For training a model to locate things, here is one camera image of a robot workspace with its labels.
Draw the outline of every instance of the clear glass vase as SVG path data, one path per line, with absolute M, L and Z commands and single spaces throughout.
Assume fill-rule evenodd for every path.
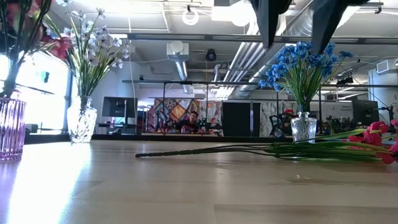
M 91 106 L 91 97 L 76 98 L 68 108 L 68 130 L 71 142 L 90 142 L 96 119 L 97 110 Z
M 309 112 L 298 112 L 298 118 L 290 121 L 294 141 L 304 141 L 314 139 L 317 132 L 317 120 L 309 118 Z M 309 143 L 315 143 L 315 140 L 309 140 Z
M 0 98 L 0 161 L 20 159 L 25 141 L 26 102 L 13 98 Z

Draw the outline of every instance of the flower bouquet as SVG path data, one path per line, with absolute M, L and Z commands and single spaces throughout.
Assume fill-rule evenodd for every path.
M 391 123 L 398 128 L 398 121 L 392 120 Z M 382 144 L 381 134 L 385 133 L 387 129 L 388 126 L 383 122 L 377 122 L 373 123 L 368 129 L 357 129 L 316 138 L 318 140 L 316 143 L 308 143 L 308 140 L 311 139 L 305 139 L 294 143 L 238 144 L 184 151 L 141 153 L 136 154 L 136 157 L 248 152 L 292 161 L 334 159 L 339 161 L 383 162 L 385 164 L 392 164 L 394 161 L 398 162 L 398 139 L 396 139 L 397 142 L 392 146 Z M 397 135 L 395 134 L 387 138 L 396 137 Z
M 298 104 L 298 118 L 291 120 L 294 141 L 314 139 L 317 130 L 316 119 L 309 118 L 310 102 L 322 85 L 337 71 L 349 52 L 333 54 L 335 44 L 329 43 L 323 54 L 312 52 L 311 42 L 298 42 L 282 48 L 276 56 L 277 64 L 259 81 L 261 88 L 273 87 L 276 91 L 285 89 Z
M 25 58 L 39 51 L 57 50 L 44 17 L 53 0 L 0 0 L 1 53 L 8 58 L 8 76 L 0 92 L 0 160 L 18 159 L 25 138 L 25 105 L 16 79 Z
M 54 52 L 65 59 L 78 88 L 78 98 L 68 109 L 68 129 L 72 142 L 89 142 L 96 122 L 96 109 L 91 106 L 91 94 L 112 67 L 123 67 L 122 58 L 129 57 L 128 45 L 122 40 L 112 38 L 106 25 L 95 29 L 98 19 L 105 19 L 104 9 L 97 8 L 98 15 L 94 21 L 86 19 L 84 13 L 70 11 L 68 5 L 72 0 L 57 0 L 65 6 L 72 28 L 65 28 L 61 33 L 51 18 L 46 17 L 60 40 L 71 40 L 72 47 L 66 51 Z M 78 26 L 73 18 L 78 19 Z

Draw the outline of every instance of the ceiling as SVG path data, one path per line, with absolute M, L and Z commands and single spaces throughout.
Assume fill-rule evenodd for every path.
M 287 22 L 308 4 L 310 0 L 294 0 L 296 7 L 287 12 Z M 375 14 L 375 7 L 362 7 L 343 26 L 338 28 L 334 36 L 338 37 L 397 37 L 398 38 L 398 1 L 381 0 L 384 3 L 382 13 Z M 196 9 L 199 20 L 194 26 L 186 25 L 182 21 L 182 14 L 187 5 Z M 211 8 L 215 0 L 178 0 L 178 1 L 132 1 L 132 0 L 75 0 L 70 10 L 82 10 L 89 19 L 97 15 L 96 7 L 105 8 L 106 20 L 99 20 L 97 26 L 107 24 L 113 34 L 125 33 L 178 33 L 178 34 L 245 34 L 249 26 L 238 27 L 230 21 L 212 21 Z M 65 8 L 54 4 L 51 15 L 59 24 L 67 26 L 68 17 Z M 236 17 L 242 16 L 242 12 L 236 12 Z M 164 40 L 134 40 L 131 45 L 136 48 L 136 54 L 132 60 L 137 61 L 143 69 L 144 76 L 152 75 L 150 79 L 178 79 L 177 69 L 174 62 L 167 59 L 166 43 Z M 228 66 L 236 54 L 240 42 L 209 42 L 188 41 L 190 59 L 187 62 L 188 78 L 204 80 L 212 79 L 213 75 L 206 73 L 206 69 L 212 69 L 217 63 Z M 205 62 L 205 52 L 215 49 L 217 60 Z M 365 82 L 368 70 L 376 66 L 376 63 L 385 60 L 383 57 L 398 57 L 398 45 L 337 45 L 336 53 L 340 50 L 350 51 L 358 58 L 348 60 L 344 68 L 339 72 L 357 67 L 354 76 Z M 262 62 L 273 55 L 265 55 Z M 242 81 L 248 80 L 253 72 L 249 72 Z

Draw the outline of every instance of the pink glass vase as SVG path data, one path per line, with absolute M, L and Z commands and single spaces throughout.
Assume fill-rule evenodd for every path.
M 26 102 L 0 98 L 0 161 L 20 159 L 25 141 Z

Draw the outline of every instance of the person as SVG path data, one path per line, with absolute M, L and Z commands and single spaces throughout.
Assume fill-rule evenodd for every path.
M 189 119 L 184 119 L 178 122 L 175 125 L 175 129 L 181 132 L 181 130 L 184 128 L 185 133 L 197 133 L 200 128 L 199 125 L 196 124 L 198 116 L 199 114 L 196 111 L 191 111 L 189 114 Z

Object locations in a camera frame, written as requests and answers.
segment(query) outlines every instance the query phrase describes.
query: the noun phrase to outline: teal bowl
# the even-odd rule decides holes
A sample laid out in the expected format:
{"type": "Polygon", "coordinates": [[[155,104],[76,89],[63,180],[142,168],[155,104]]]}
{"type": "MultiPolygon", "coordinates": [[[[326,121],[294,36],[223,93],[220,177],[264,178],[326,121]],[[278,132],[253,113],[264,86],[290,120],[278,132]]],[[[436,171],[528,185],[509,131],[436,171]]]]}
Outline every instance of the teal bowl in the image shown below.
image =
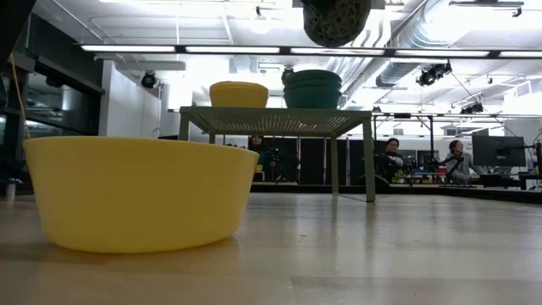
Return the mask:
{"type": "Polygon", "coordinates": [[[297,83],[298,81],[305,80],[326,80],[330,83],[342,84],[342,79],[337,74],[326,70],[312,69],[295,72],[293,75],[288,76],[285,79],[285,85],[288,86],[290,84],[297,83]]]}
{"type": "Polygon", "coordinates": [[[285,92],[292,91],[295,89],[301,89],[305,87],[317,87],[317,88],[328,88],[330,90],[339,90],[342,87],[340,82],[328,81],[328,80],[299,80],[291,83],[287,83],[285,86],[285,92]]]}
{"type": "Polygon", "coordinates": [[[302,109],[337,109],[342,93],[322,87],[305,87],[285,91],[288,108],[302,109]]]}

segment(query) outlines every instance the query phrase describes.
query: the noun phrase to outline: wooden floor
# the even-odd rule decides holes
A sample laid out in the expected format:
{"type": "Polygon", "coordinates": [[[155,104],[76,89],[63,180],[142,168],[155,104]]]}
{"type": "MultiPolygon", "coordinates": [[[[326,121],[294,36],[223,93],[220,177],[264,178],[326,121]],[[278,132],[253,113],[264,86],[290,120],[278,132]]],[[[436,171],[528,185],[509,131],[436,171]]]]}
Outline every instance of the wooden floor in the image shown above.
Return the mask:
{"type": "Polygon", "coordinates": [[[541,208],[378,200],[254,194],[232,237],[152,255],[55,247],[32,198],[2,202],[0,304],[542,303],[541,208]]]}

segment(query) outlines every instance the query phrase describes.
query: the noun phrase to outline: shelf
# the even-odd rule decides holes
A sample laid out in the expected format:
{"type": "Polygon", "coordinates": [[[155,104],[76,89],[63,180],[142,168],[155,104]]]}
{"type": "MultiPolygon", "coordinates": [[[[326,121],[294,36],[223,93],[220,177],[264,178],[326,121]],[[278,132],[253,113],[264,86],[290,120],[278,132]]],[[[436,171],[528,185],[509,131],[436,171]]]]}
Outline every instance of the shelf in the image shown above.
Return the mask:
{"type": "Polygon", "coordinates": [[[369,111],[284,108],[183,107],[180,113],[205,132],[243,136],[342,136],[372,118],[369,111]]]}

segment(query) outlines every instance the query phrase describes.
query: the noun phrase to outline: yellow bowl
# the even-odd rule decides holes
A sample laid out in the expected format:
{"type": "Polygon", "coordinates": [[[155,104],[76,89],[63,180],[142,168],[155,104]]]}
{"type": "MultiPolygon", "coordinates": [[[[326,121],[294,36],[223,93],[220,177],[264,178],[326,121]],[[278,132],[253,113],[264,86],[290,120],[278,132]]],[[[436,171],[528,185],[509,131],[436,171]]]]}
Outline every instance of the yellow bowl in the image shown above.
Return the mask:
{"type": "Polygon", "coordinates": [[[265,86],[262,86],[257,83],[247,82],[247,81],[220,81],[218,83],[211,85],[211,87],[209,88],[209,91],[222,89],[222,88],[234,88],[234,87],[251,88],[251,89],[259,90],[261,92],[268,92],[268,88],[266,88],[265,86]]]}
{"type": "Polygon", "coordinates": [[[185,141],[59,136],[25,141],[41,225],[90,252],[158,252],[230,236],[257,153],[185,141]]]}
{"type": "Polygon", "coordinates": [[[269,97],[264,86],[233,81],[212,85],[210,94],[214,107],[265,108],[269,97]]]}

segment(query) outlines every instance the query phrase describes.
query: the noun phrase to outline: person
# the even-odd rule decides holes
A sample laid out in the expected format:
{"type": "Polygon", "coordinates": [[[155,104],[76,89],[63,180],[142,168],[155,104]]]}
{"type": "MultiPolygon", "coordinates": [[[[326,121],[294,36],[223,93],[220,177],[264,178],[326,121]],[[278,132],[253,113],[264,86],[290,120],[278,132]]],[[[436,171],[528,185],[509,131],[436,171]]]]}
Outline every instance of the person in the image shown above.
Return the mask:
{"type": "Polygon", "coordinates": [[[386,142],[385,152],[377,157],[377,175],[392,183],[395,174],[403,168],[405,161],[399,153],[399,140],[390,138],[386,142]]]}
{"type": "Polygon", "coordinates": [[[271,148],[266,142],[263,136],[251,136],[248,142],[248,149],[259,154],[258,165],[262,165],[263,172],[265,173],[265,180],[270,181],[274,179],[274,168],[276,166],[277,152],[271,148]]]}
{"type": "Polygon", "coordinates": [[[268,166],[274,167],[271,148],[266,145],[263,136],[251,136],[248,149],[260,155],[260,158],[257,160],[259,165],[263,165],[264,168],[268,166]]]}
{"type": "Polygon", "coordinates": [[[483,168],[474,165],[473,156],[463,151],[464,146],[461,141],[454,140],[450,142],[448,148],[450,148],[450,152],[446,159],[451,158],[451,161],[446,163],[446,169],[452,183],[467,184],[471,178],[470,169],[473,169],[479,175],[487,174],[483,168]]]}

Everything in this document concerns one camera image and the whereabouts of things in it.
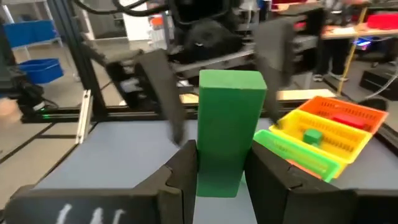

- - -

▶ [PROBLEM STATEMENT]
Return the material exactly as it stands above, but only from its first line to the line containing "Draw the outline of every instance of the clear", both ends included.

▶ [EXERCISE ANSWER]
For training a model to locate things, here is one camera image of a robot workspace with its labels.
Draw the outline of every instance of the clear glass vase as SVG path data, one path per line, with absolute M, L and Z commands and single spaces throughout.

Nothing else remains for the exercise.